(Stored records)

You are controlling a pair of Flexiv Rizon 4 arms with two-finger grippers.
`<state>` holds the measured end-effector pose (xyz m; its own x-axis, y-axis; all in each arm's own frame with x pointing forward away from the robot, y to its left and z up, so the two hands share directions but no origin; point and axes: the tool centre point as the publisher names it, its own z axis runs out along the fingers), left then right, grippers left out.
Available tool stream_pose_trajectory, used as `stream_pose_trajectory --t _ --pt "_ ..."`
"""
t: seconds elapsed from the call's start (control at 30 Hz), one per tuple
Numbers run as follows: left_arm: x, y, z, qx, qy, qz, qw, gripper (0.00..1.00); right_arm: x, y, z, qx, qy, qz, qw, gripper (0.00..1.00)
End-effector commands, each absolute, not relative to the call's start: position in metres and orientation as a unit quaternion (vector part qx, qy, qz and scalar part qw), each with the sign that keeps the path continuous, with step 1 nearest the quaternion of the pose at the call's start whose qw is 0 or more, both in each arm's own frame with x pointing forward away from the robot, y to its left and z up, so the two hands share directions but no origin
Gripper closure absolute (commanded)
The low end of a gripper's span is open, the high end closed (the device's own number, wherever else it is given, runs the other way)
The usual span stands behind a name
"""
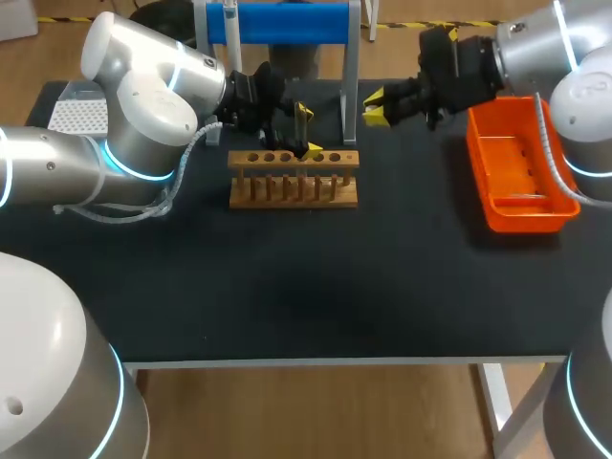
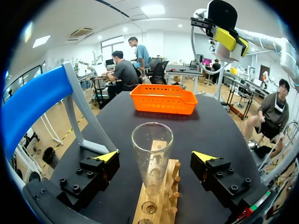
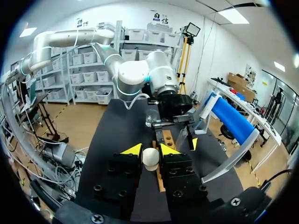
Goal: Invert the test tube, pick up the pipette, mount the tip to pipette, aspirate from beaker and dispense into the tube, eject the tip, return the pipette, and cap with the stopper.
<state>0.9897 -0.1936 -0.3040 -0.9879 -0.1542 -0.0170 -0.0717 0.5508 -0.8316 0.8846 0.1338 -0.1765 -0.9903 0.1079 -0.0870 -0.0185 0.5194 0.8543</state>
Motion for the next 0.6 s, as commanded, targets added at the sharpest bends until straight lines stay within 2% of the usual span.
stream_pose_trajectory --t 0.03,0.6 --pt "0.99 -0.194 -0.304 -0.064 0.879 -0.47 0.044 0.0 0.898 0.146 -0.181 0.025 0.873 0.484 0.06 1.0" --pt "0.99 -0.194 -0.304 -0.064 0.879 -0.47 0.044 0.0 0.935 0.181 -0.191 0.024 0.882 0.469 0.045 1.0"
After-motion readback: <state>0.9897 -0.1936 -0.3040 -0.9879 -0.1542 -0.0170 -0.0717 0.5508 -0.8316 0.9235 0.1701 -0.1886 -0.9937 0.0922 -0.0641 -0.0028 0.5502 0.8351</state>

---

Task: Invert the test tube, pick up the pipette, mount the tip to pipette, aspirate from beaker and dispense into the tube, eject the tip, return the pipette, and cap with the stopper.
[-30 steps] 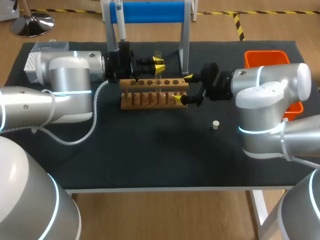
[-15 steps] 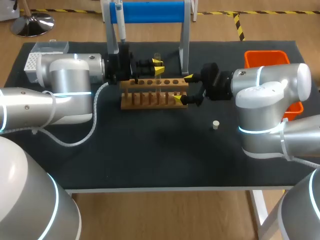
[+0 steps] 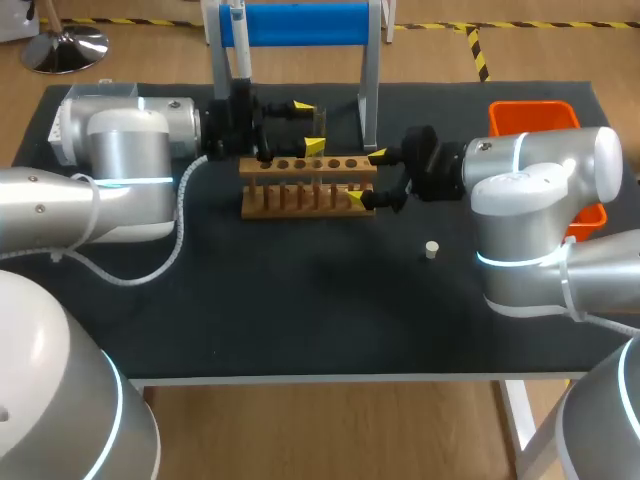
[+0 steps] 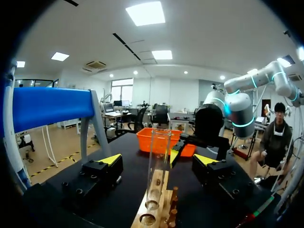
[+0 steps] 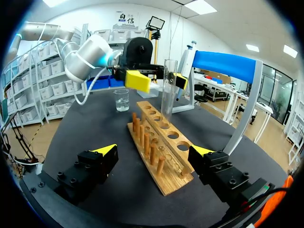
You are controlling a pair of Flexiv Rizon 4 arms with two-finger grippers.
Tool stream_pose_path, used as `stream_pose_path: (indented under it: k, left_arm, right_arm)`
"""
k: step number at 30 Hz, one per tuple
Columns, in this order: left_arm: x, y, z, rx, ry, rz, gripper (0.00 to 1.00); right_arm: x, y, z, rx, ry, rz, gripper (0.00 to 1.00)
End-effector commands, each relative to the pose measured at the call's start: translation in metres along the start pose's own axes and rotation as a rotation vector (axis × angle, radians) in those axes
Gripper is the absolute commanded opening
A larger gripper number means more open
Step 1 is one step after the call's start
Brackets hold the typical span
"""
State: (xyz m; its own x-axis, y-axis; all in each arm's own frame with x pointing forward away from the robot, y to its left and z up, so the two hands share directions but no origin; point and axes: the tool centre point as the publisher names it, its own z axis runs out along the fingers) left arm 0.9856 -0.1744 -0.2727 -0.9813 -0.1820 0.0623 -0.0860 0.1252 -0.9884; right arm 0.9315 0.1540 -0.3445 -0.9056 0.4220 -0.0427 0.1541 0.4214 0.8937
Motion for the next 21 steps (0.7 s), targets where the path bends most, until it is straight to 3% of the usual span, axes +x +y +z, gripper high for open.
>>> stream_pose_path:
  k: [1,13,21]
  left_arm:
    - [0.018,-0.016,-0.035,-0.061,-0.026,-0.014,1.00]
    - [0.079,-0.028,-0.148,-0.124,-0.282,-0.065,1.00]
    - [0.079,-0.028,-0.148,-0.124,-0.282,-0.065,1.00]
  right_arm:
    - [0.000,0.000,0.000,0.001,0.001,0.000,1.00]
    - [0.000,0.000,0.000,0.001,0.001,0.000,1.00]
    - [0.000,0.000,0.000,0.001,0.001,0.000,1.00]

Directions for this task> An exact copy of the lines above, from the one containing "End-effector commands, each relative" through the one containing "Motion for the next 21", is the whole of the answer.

Answer to this exercise>
End-effector commands, each relative to the pose measured at the call's start: translation in metres along the start pose's own axes and rotation as a rotation vector (axis × angle, radians) in those axes
Gripper is the absolute commanded opening
A larger gripper number means more open
Step 1 is one step after the call's start
Brackets hold the typical span
"""
State: (xyz m; its own x-axis, y-axis; all in each arm's own frame with x pointing forward away from the robot, y to its left and z up, so the two hands share directions but no origin; point and axes: the tool centre point as the publisher names it, its own z axis runs out along the fingers) left arm 0.9856 -0.1744 -0.2727 -0.9813 -0.1820 0.0623 -0.0860 0.1252 -0.9884; right arm 0.9315 0.1540 -0.3445 -0.9056 0.4220 -0.0427 0.1541 0.4214 0.8937
Motion for the next 21 steps (0.7 s), targets where the path bends most, until it is straight to 3% of the usual span, axes +x +y +z, gripper high for open.

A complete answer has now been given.